Each line in the entries below that contains the word "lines" counts once. Report how many there are and nothing more.

Start of Exercise materials

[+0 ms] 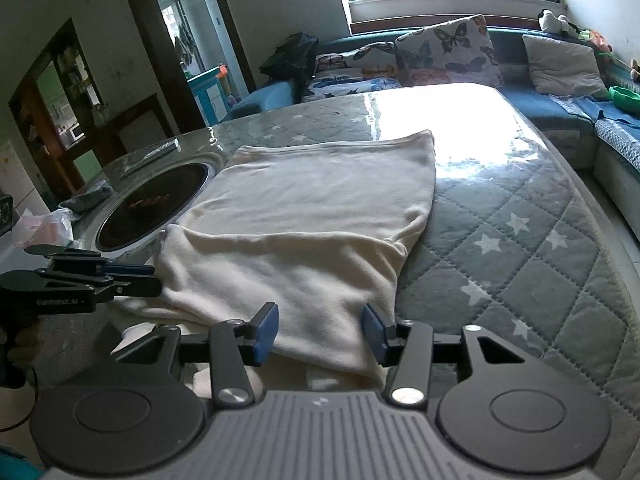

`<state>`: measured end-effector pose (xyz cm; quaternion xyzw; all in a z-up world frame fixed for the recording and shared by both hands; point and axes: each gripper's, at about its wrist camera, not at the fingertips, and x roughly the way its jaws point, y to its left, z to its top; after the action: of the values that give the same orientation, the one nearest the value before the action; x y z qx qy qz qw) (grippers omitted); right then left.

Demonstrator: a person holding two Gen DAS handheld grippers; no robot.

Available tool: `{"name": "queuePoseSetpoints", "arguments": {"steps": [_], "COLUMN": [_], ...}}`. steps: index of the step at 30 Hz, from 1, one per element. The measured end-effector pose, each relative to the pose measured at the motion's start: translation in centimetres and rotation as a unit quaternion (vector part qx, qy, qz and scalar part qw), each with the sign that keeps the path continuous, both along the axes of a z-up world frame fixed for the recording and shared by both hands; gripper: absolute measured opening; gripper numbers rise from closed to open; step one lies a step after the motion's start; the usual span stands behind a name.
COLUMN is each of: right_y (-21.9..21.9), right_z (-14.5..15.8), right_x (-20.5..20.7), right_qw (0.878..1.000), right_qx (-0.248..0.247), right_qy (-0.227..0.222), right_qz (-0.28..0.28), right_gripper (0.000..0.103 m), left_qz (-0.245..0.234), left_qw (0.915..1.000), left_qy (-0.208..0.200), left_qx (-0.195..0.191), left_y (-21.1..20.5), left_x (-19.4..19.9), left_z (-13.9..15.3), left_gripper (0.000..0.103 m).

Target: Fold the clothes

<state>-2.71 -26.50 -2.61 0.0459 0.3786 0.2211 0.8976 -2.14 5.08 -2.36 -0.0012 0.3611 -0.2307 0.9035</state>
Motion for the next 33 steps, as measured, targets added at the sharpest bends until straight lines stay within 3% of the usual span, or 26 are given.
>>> {"name": "queuePoseSetpoints", "arguments": {"steps": [4, 10, 14, 23, 29, 33], "right_y": [0.2, 1.1, 2.0, 3.6, 4.7, 5.7], "right_z": [0.1, 0.5, 0.7, 1.7, 2.2, 2.2], "right_x": [0.0, 0.2, 0.4, 0.3, 0.4, 0.7], "right_qw": [1.000, 1.000, 0.999, 0.998, 0.996, 0.994], "right_qx": [-0.005, -0.016, -0.019, -0.023, -0.031, -0.039], "right_qy": [-0.001, -0.012, -0.019, -0.034, -0.041, -0.045], "right_qz": [0.002, 0.016, 0.029, 0.057, 0.076, 0.095], "right_gripper": [0.048, 0.048, 0.050, 0.050, 0.050, 0.050], "left_qz": [0.019, 0.039, 0.026, 0.002, 0.008, 0.039], "left_qw": [0.9997, 0.9990, 0.9994, 0.9999, 0.9997, 0.9986], "left_qy": [-0.014, -0.017, -0.022, -0.013, -0.021, -0.034], "left_qx": [-0.006, -0.009, -0.006, 0.008, 0.005, -0.006], "left_y": [0.7, 2.2, 1.6, 0.3, 0.6, 1.6], "left_x": [-0.8, -1.6, -1.3, -0.4, -0.8, -1.6], "left_z": [0.6, 1.4, 1.5, 0.3, 0.0, 0.8], "left_gripper": [0.002, 0.002, 0.009, 0.013, 0.000, 0.000]}}
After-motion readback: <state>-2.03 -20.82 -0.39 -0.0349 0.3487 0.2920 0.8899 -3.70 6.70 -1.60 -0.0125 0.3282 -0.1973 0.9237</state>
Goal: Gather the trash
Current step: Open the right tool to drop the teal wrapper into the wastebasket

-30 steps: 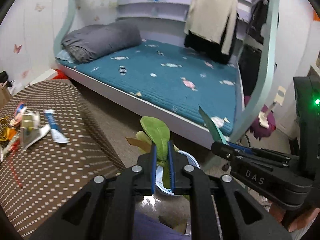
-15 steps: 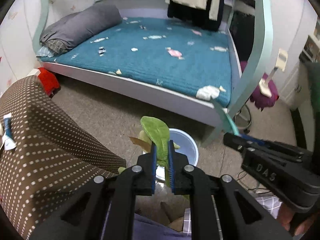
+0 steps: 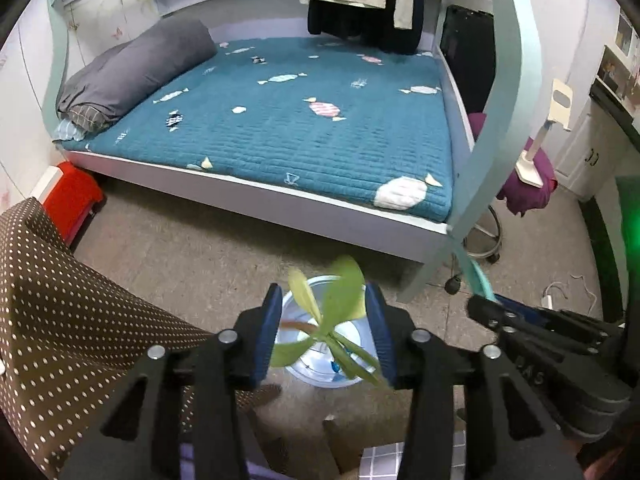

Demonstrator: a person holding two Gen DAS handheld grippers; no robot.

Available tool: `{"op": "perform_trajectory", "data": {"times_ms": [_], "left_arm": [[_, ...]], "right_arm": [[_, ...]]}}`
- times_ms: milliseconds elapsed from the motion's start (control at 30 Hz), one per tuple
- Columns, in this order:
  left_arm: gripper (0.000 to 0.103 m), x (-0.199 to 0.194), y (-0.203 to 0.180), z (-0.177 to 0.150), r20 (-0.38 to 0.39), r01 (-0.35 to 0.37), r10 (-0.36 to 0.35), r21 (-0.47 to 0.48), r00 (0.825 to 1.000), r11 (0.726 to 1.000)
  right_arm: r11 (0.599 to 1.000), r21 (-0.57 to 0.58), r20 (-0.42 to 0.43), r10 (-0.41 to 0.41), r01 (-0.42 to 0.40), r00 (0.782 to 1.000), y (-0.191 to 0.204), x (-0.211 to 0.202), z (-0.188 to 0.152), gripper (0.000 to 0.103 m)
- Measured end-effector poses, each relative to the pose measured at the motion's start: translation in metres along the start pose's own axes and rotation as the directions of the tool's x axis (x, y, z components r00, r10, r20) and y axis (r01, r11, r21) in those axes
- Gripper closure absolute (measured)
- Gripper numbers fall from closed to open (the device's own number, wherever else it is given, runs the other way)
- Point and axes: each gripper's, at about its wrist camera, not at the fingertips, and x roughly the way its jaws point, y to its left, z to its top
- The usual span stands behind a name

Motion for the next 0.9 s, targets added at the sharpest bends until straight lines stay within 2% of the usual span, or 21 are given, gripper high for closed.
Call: {"op": "perform_trajectory", "data": {"times_ms": [133, 333, 400, 433, 467, 500, 567, 900], "left_arm": [[0.060, 0.002, 0.014, -0.003, -0.012, -0.025, 0.024, -0.019, 1.000, 1.000], [0.060, 0.002, 0.048, -0.017, -0.045, -0.075, 0.072, -0.084, 0.996, 0.994], [0.058, 0.000, 0.060, -0.020, -0.053, -0.090, 0.084, -0.112, 0.995, 0.990], [0.057, -0.002, 0.065, -0.021, -0.054, -0.095, 0.089, -0.123, 0.995, 0.988], [0.056, -0.003, 0.068, -0.022, -0.052, -0.097, 0.091, -0.130, 0.995, 0.987], [0.056, -0.006, 0.072, -0.023, -0.049, -0.100, 0.094, -0.137, 0.994, 0.985], [0.055, -0.010, 0.077, -0.024, -0.042, -0.109, 0.104, -0.146, 0.994, 0.983], [0.054, -0.030, 0.083, -0.032, -0.008, -0.116, 0.116, -0.168, 0.993, 0.979]], "right_arm": [[1.000, -0.013, -0.012, -0.006, 0.005, 1.000, 0.006, 0.007, 0.001, 0.082], [0.996, -0.092, -0.039, 0.017, -0.020, 0.999, 0.036, 0.021, 0.006, 0.082], [0.993, -0.118, -0.034, 0.027, -0.031, 0.999, 0.048, 0.023, 0.009, 0.078], [0.992, -0.125, -0.020, 0.028, -0.030, 0.999, 0.054, 0.023, 0.012, 0.073], [0.991, -0.131, 0.003, 0.021, -0.020, 1.000, 0.059, 0.021, 0.013, 0.045], [0.990, -0.140, 0.025, 0.010, -0.007, 1.000, 0.061, 0.019, 0.013, 0.034], [0.983, -0.180, 0.053, -0.023, 0.032, 0.998, 0.070, 0.015, 0.012, 0.034], [0.975, -0.222, 0.007, -0.004, 0.005, 1.000, 0.079, 0.008, -0.011, 0.034]]}}
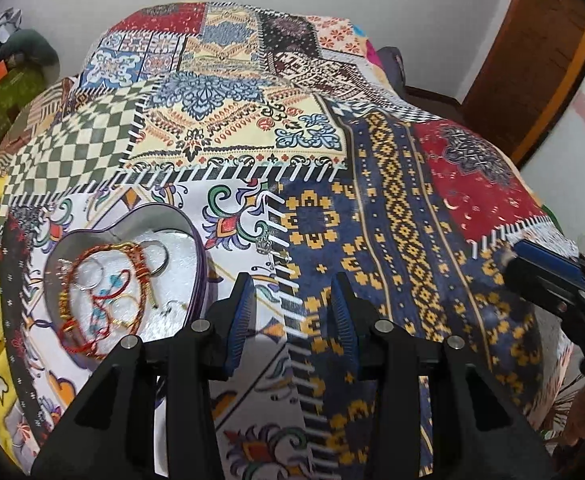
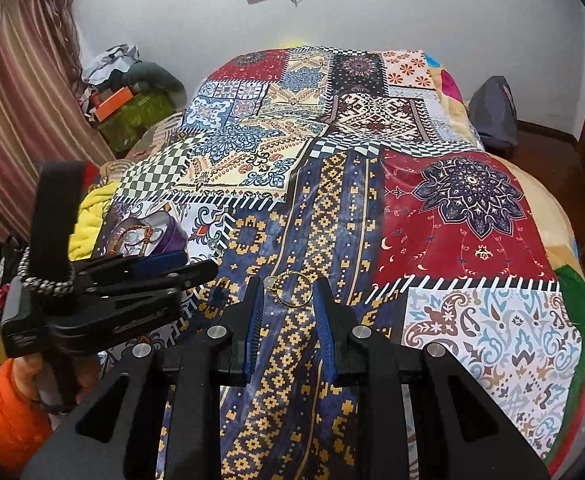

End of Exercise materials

## Your response
2